Missethon: ÖVP kümmert sich um Schulalltag, während SPÖ lamentiert

Verpflichtung ist nur dort sinnvoll, wo es im Interesse der Kinder notwendig ist

Wien, 31. Juli 2007 (ÖVP-PK) „Statt, wie in Person Kalinas, unqualifizierte Rundumschläge zu tätigen, sollte sich die SPÖ endlich einmal um den Schulalltag kümmern“, so ÖVP-Generalsekretär Hannes Missethon. Im Gegensatz zur SPÖ verschließt die ÖVP die Augen nicht vor dem Schulalltag und den Problemen, mit denen sich Schüler, Lehrer und Eltern auseinander setzen müssen.

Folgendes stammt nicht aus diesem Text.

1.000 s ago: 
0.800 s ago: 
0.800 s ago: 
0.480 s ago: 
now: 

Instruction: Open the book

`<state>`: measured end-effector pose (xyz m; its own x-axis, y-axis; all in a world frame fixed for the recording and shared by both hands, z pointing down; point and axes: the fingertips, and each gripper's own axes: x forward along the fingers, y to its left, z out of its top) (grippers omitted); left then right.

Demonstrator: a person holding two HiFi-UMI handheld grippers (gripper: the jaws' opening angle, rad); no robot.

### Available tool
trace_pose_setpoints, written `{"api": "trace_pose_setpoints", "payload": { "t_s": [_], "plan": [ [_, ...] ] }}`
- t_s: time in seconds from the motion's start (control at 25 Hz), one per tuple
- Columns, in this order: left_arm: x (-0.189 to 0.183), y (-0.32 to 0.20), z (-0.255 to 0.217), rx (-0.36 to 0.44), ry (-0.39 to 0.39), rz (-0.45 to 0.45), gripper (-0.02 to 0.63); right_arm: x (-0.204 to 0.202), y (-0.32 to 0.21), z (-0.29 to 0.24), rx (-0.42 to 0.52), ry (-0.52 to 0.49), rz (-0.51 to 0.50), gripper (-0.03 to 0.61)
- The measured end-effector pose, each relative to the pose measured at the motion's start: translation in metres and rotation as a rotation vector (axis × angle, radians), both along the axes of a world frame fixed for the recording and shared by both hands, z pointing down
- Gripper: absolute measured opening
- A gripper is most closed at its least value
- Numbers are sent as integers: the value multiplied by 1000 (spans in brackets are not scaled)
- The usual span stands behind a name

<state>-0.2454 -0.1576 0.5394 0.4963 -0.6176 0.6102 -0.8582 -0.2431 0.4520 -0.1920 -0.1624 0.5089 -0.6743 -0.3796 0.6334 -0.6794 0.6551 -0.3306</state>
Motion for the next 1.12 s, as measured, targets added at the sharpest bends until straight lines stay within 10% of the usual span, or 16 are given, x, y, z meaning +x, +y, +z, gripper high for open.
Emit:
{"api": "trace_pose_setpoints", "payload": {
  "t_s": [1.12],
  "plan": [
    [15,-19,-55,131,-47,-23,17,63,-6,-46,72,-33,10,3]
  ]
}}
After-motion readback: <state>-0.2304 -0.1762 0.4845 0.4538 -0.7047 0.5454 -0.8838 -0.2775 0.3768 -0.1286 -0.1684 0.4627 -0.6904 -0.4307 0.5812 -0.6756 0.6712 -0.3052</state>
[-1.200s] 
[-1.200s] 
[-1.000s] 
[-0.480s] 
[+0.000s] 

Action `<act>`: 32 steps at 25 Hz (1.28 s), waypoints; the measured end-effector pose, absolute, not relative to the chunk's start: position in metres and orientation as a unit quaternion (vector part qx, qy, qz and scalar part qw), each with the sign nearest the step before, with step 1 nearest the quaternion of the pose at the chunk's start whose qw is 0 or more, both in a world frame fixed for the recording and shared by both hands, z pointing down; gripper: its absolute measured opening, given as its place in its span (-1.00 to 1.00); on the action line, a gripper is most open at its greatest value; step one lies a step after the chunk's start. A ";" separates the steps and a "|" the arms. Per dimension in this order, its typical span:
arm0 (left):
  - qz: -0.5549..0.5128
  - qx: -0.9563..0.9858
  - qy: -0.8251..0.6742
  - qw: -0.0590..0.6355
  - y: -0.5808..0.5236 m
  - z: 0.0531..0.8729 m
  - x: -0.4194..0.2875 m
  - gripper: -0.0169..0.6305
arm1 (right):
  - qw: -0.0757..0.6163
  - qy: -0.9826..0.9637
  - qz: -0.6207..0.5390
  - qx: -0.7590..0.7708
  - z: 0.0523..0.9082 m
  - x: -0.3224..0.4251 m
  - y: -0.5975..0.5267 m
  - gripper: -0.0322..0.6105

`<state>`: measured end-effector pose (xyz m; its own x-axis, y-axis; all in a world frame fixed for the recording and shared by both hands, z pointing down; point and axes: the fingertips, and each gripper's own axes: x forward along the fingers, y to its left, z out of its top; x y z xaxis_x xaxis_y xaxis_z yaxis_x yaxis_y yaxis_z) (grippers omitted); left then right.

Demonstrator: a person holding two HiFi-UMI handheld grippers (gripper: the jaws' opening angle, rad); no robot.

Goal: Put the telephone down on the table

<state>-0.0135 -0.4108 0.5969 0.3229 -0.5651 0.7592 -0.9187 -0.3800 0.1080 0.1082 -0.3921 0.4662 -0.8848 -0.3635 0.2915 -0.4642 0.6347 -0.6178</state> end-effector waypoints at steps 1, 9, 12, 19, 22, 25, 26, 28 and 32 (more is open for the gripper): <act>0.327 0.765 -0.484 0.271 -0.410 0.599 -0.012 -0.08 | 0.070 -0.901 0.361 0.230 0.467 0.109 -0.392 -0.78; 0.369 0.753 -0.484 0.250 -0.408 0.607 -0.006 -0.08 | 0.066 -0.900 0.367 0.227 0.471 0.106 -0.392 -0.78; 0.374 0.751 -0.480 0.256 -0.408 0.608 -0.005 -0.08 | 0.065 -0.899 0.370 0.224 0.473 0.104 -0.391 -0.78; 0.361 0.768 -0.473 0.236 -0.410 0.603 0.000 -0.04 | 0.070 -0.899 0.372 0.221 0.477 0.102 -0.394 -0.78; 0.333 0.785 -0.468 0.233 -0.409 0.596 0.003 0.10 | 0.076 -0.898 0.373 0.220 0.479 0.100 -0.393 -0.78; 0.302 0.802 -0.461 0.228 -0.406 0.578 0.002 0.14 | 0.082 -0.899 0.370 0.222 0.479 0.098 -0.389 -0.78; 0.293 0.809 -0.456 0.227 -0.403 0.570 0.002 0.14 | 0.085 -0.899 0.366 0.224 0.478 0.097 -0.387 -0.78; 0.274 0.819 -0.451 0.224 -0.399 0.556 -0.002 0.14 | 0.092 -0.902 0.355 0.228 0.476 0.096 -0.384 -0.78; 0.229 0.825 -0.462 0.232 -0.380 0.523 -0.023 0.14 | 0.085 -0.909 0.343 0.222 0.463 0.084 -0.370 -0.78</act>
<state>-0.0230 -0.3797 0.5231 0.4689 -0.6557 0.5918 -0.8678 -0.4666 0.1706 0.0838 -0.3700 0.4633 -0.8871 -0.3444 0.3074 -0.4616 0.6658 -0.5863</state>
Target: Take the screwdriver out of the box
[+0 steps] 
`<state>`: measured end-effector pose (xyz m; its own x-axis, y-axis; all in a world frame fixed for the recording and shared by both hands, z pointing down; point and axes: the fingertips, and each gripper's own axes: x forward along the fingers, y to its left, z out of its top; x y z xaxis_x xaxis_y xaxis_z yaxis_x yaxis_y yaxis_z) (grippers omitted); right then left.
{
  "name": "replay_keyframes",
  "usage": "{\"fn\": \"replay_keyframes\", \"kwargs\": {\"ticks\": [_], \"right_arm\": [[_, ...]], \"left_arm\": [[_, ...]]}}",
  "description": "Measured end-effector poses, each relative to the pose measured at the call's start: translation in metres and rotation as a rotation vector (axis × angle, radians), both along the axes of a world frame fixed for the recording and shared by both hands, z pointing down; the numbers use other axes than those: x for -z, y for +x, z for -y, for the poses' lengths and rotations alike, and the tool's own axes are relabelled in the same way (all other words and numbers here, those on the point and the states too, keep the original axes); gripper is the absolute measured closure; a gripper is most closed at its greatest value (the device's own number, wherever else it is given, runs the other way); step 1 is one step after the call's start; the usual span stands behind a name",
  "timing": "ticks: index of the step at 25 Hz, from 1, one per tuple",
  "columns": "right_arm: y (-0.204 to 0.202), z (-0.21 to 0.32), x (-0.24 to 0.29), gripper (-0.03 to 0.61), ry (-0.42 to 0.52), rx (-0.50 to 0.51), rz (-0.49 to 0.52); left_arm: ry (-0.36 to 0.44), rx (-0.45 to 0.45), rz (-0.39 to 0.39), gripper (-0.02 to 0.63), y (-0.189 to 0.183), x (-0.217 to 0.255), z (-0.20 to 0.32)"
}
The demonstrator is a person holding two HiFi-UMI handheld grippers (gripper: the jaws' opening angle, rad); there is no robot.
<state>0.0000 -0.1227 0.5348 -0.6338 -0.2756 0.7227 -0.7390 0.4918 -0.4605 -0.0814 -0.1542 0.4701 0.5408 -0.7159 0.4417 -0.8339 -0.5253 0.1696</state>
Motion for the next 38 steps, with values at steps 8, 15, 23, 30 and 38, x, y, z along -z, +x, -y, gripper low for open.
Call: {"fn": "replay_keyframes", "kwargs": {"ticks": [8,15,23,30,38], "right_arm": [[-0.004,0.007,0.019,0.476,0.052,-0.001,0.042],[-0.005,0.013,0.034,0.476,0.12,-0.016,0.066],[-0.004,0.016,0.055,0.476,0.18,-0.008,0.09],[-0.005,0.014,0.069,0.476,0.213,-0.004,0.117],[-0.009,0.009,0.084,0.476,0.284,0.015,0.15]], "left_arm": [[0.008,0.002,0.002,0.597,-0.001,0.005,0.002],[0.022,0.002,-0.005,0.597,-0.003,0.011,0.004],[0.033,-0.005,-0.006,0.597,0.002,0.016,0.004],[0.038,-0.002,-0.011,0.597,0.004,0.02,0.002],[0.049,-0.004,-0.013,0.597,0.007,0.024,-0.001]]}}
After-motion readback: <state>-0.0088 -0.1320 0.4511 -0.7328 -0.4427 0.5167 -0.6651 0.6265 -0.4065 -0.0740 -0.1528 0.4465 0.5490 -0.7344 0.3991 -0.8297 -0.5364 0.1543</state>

Wenn Kalina etwas zur Lösung dieser Fragestellungen beitragen möchte, ist er eingeladen, der Bildungsministerin das Thema Klassenschülerhöchstzahlen ans Herz zu legen. Denn sie wird, wie man in der heutigen Ausgabe der Tageszeitung „Österreich“ nachlesen kann, das von der Regierung gesetzte Ziel, nämlich die Senkung auf höchstens 25 Schüler pro Klasse mit dem heurigen Jahr, nicht erreichen. „Man sieht: Mit Polemisieren alleine werden keine Probleme gelöst“, so Missethon. ****

Zum Thema Kindergarten stellt der ÖVP-Generalsekretär klar:
„Eine Verpflichtung ist für die ÖVP nur dort sinnvoll, wo es im Interesse der Kinder notwendig ist, wie etwa bei der Sprachförderung, die die ÖVP bei der Regierungsklausur durchgesetzt hat“. Unsere volle Unterstützung gilt der Forderung nach einem letzten Gratis-Kindergartenjahr in Wien. Gerade in der Bundeshauptstadt stellt sich die Situation aufgrund der großen Anzahl von Kindern mit Migrationshintergrund so dar, dass eine derartige Maßnahme im Hinblick auf die notwendigen sprachlichen Fähigkeiten zur Teilhabe am Unterricht notwendig erscheint. Der Anteil der Kinder mit nichtdeutscher Muttersprache in Wien beträgt bereits 43,3 Prozent in den Volksschulen, 50,6 Prozent in den Hauptschulen und 21,6 Prozent in den Gymnasien. „Hier muss die SPÖ Verantwortung übernehmen, wie dies beispielsweise in Niederösterreich von der ÖVP vorgemacht wird. Denn gerade das letzte Kindergartenjahr ist für die sprachliche Entwicklung von entscheidender Bedeutung“, so Missethon.